Exercise directions: Your response should be an exact reproduction of the data below, beginning at the line containing "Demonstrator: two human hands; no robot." and ending with the final line.

Material provided:
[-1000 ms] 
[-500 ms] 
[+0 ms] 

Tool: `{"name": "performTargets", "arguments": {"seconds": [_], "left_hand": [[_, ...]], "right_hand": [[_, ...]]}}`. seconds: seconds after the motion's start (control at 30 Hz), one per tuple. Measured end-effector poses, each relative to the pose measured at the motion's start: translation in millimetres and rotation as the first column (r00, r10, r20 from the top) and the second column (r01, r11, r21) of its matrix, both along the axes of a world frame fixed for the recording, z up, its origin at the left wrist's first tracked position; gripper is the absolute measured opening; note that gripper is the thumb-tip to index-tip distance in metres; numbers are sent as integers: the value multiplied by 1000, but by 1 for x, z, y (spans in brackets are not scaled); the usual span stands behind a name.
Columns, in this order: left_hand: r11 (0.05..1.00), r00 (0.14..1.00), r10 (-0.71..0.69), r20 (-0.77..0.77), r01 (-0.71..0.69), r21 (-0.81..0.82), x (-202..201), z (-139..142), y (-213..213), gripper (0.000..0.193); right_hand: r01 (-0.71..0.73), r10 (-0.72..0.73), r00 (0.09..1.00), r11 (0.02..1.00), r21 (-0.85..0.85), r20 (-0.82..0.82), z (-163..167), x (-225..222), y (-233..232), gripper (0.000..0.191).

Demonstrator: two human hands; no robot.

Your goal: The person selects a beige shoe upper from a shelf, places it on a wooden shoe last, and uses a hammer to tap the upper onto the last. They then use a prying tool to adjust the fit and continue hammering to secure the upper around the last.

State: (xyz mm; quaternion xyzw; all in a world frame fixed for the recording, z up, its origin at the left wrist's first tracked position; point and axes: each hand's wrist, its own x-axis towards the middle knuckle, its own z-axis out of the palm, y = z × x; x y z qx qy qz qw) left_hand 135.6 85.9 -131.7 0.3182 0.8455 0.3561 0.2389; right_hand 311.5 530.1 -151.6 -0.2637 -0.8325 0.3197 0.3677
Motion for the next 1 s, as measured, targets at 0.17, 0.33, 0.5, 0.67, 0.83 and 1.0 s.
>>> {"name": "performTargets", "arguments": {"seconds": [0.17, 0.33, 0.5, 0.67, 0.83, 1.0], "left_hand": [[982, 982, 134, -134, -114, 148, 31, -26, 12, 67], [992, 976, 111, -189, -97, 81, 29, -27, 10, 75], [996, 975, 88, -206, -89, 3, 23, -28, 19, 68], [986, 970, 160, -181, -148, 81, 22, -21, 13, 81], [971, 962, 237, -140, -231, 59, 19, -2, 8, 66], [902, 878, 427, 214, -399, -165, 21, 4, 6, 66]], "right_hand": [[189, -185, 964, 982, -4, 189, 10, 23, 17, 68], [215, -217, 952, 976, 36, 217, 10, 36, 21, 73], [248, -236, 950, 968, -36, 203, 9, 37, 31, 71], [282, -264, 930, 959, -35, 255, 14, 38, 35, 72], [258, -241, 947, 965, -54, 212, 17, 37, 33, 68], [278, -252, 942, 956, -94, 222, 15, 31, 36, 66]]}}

The answer:
Demonstrator: two human hands; no robot.

Your goal: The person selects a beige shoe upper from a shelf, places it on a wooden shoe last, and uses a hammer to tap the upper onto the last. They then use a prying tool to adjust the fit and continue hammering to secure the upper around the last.

State: (xyz mm; quaternion xyzw; all in a world frame fixed for the recording, z up, its origin at the left wrist's first tracked position; point and axes: each hand's wrist, its own x-axis towards the middle knuckle, its own z-axis out of the palm, y = z × x; x y z qx qy qz qw) left_hand 135.6 85.9 -131.7 0.3182 0.8455 0.3561 0.2389; right_hand 311.5 530.1 -151.6 -0.2637 -0.8325 0.3197 0.3677
Motion for the next 1 s, as measured, targets at 0.17, 0.33, 0.5, 0.67, 0.83 and 1.0 s.
>>> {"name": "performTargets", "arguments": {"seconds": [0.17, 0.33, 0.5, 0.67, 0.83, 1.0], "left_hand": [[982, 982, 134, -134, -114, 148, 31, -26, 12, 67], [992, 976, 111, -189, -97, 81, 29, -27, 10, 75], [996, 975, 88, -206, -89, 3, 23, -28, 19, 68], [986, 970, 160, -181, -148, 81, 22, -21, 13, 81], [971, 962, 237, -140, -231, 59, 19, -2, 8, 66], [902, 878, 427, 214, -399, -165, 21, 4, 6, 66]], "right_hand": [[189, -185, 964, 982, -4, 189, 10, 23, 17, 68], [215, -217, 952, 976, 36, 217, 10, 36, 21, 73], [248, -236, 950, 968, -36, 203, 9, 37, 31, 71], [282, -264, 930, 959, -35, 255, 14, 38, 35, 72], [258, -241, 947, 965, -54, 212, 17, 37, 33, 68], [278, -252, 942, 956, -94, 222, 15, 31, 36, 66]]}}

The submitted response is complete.